ルネサス エレクトロニクスがArmの「Cortex-Mシリーズ」を搭載する32ビットマイコンの新製品「RAファミリ」を発表。同社の汎用32ビットマイコンの主力製品は独自のCISCプロセッサコア「RX」を搭載する「RXファミリ」だったが、今回のRAファミリの投入により本格的にArmマイコン市場に参入することになる。
ルネサス エレクトロニクスは2019年10月8日、Armの「Cortex-Mシリーズ」を搭載する32ビットマイコンの新製品「RA(Renesas Advanced)ファミリ」を発表した。同社はこれまで独自のCISCプロセッサコア「RX」を搭載する「RXファミリ」を主力の汎用32ビットマイコンとして展開しており、リアルタイムOSをはじめとするソフトウェアをパッケージしたマイコンプラットフォーム「Renesas Synergy」にのみCortex-Mシリーズを採用していた。今回のRAファミリの投入により、本格的にArmマイコン市場に参入することになる。
同社は32ビットマイコン市場のユーザーニーズについて、「Armコアであることを重視」と「少しでも高い性能が必要」を横軸に、「ベンダー提供のプラットフォームを希望」と「ユーザー独自のプラットフォームの開発を希望」を縦軸にしたポジションニングを行っている。この中で、「少しでも高い性能が必要」の領域では、5.82CoreMark/MHzという業界最高水準の処理性能を持つRXファミリでカバー。そして、「Armコアであることを重視」と「ベンダー提供のプラットフォームを希望」の領域についてはRenesas Synergyで対応してきた。
今回発表したRAファミリは、「Armコアであることを重視」と「ユーザー独自のプラットフォームの開発を希望」の領域に対応する製品となる。

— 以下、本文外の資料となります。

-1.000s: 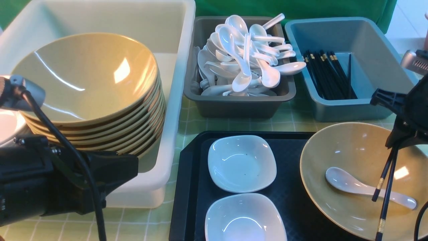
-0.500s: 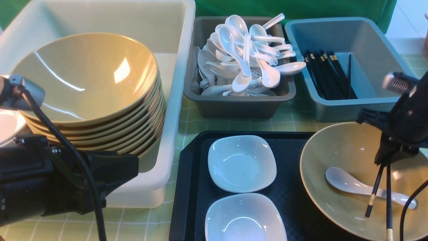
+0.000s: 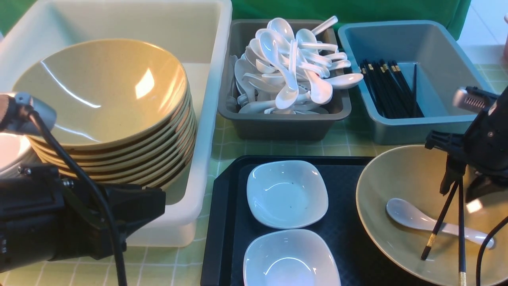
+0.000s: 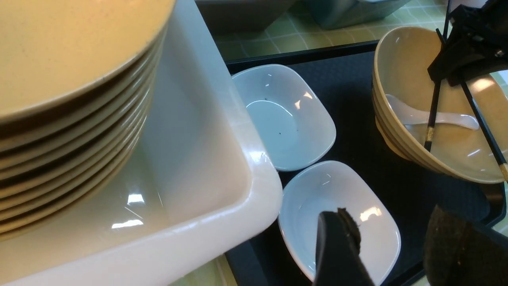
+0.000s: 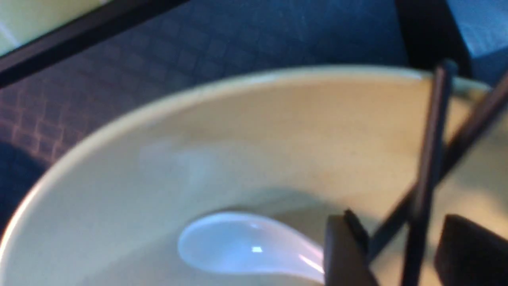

同じCortex-Mシリーズを搭載するRenesas Synergyと比べると、ユーザー側で行えるソフトウェア開発の柔軟性が高い点が大きく異なる。また、RXファミリと比べた場合には、広く利用されているArmのエコシステムを活用できる点で異なる。
RAファミリは、Cortex-Mシリーズのうち、「Cortex-M23」「Cortex-M33」「Cortex-M4」を採用。最大動作周波数60MHzの「RA2シリーズ」、同100MHzの「RA4シリーズ」、同200MHzの「RA6シリーズ」、デュアルコアプロセッサ構成の「RA8シリーズ」をラインアップする。セキュリティやコネクティビティをはじめとしたルネサスの組み込み機器向けの豊富な周辺機能IPと、さまざまなユースケースに活用できる「FSP(Flexible Software Package)」を提供するとともに、32ビットマイコンで高い実績を持つルネサスとArmのエコシステムも利用できる。車載機器を除く、産業用機器、ビルオートメーション、メーター、ヘルスケア、家電などに向けた次世代のIoT(モノのインターネット)エッジデバイスの短期開発が可能になるという。
今回の発表と併せて、Cortex-M23を搭載する「RA2A1グループ」、Cortex-M4を搭載する「RA4M1グループ」「RA6M1グループ」「RA6M2グループ」「RA6M3グループ」の 5グループ/32品種を発売する。新製品の端子数は32〜176本、フラッシュメモリ容量は256K〜2MB、SRAM容量は32K〜640KBで、USB、CANおよびイーサネットのインタフェースを搭載している。1万個一括購入時の参考価格は2.5〜7米ドル(税別)。